BAGHDAD – A double bombing targeting Sunni mourners in Baghdad killed 14 people on Monday, the third day in a row in which funerals have been attacked amid a wave of bloodshed across Iraq, officials said.

Police say back-to-back blasts tore through a tent set up for the funeral of one of four people killed two days before when gunmen shot up a store selling liquor in the Sunni neighborhood of Azamiyah. A security official said 35 were wounded in the bombing.

Monday’s attack came only one day after a suicide bombing of another Sunni funeral in Baghdad that left 16 dead. On Saturday, a double suicide attack on a Shiite funeral killed 72 mourners.

Attacks on Shiite civilian targets – including funerals – are a hallmark of al-Qaida’s Iraq branch.

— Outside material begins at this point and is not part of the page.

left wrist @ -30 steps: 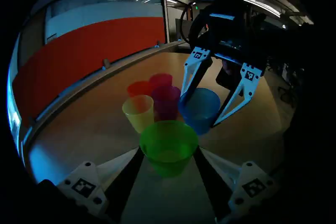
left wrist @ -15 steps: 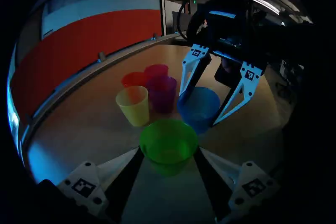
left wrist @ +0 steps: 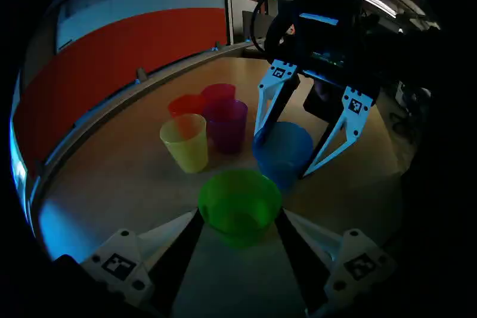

But it was not clear if the two attacks on Sunnis were also the work of al-Qaida, which has been known to target Sunni rivals, or part of a growing number of apparent reprisal attacks by Shiites.

Britain donates to fight AIDS, malaria

UNITED NATIONS – Britain announced Monday that it is giving $1.6 billion to The Global Fund to Fight AIDS, Tuberculosis and Malaria over the next three years and hopes the money will lead to “some incredible results.”

One goal, to be met by the end of 2015, is to halt and reverse the AIDS pandemic.

The Global Fund is trying to raise $15 billion for 2014-2016. The U.S. has requested $1.65 billion per year for the Global Fund in its 2014 budget.